• Exercise details:
Your job is to return every line in the data holding the string "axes".

• Data excerpt:

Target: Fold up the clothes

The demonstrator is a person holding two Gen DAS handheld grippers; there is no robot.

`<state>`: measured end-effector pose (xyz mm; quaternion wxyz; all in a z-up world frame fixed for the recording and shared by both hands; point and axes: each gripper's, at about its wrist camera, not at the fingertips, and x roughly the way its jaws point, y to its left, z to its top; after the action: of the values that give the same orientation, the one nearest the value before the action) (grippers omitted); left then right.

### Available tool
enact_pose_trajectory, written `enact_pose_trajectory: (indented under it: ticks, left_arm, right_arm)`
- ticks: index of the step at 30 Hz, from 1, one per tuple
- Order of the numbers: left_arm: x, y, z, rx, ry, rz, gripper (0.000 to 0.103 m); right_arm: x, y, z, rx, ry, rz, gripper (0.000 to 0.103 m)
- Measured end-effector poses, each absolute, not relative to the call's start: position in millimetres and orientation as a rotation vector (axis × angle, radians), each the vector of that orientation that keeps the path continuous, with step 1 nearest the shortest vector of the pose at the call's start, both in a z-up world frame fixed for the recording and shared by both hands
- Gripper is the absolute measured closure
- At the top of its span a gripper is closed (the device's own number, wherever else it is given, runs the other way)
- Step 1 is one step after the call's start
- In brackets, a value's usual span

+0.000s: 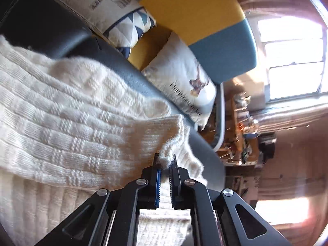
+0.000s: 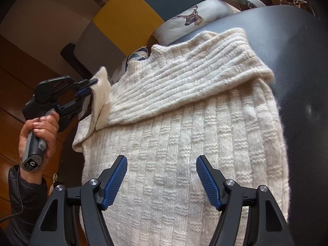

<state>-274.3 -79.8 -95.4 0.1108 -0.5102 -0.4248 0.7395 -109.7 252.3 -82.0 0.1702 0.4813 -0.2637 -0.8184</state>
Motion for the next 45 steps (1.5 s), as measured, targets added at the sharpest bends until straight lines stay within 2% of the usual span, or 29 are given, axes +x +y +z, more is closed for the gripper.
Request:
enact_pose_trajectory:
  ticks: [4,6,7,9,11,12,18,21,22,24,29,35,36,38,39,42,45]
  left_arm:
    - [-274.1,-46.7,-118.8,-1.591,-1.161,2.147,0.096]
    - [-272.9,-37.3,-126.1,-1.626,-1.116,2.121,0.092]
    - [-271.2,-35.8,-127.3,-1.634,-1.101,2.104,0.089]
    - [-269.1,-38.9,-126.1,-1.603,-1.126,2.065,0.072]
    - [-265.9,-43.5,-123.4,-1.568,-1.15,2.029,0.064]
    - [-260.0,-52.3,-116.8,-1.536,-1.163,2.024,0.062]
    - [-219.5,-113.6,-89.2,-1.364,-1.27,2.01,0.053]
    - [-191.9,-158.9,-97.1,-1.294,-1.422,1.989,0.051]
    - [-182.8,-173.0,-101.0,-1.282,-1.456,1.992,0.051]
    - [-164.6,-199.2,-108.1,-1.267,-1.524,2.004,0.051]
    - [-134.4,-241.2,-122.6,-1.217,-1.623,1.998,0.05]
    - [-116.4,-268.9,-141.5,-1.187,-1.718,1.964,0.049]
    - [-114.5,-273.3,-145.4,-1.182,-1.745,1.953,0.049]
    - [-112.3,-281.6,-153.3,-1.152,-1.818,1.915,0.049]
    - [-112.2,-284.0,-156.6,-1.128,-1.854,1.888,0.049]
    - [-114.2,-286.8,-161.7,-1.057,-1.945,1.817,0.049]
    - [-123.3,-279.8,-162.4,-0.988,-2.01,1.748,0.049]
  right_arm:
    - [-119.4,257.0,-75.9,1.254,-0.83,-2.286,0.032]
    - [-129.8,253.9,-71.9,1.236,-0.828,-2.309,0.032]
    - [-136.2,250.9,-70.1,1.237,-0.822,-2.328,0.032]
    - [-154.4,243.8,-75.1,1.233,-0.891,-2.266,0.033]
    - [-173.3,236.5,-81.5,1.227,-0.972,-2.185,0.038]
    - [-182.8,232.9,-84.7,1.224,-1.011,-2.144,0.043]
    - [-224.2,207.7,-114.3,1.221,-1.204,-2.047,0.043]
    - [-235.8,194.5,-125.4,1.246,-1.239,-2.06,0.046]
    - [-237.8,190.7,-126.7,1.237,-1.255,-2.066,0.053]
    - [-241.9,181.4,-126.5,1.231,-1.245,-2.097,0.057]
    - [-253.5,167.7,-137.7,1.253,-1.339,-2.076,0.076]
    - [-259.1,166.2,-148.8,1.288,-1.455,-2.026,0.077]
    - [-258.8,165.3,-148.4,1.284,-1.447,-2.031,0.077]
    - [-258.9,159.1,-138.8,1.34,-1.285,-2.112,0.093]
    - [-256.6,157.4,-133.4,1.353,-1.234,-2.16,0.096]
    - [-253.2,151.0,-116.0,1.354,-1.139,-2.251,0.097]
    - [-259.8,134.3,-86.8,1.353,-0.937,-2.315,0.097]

• Task result:
`<state>`: measured end-effector pose (xyz mm; quaternion wxyz; all in a z-up world frame fixed for the recording and shared by both hands; point and axes: each gripper's, at about its wrist camera, not at the fingertips, and x roughly the way its jaws point, y to its left, z to its top; after the action: of the values that give the same orientation, the one nearest the value before the action) (grippers omitted); left then right.
Motion for the next 45 steps (1.5 s), as measured, targets added at the sharpest bends until straight lines stay within 2% of the usual span, or 29 are given, axes +x +y +z, more is closed for the gripper.

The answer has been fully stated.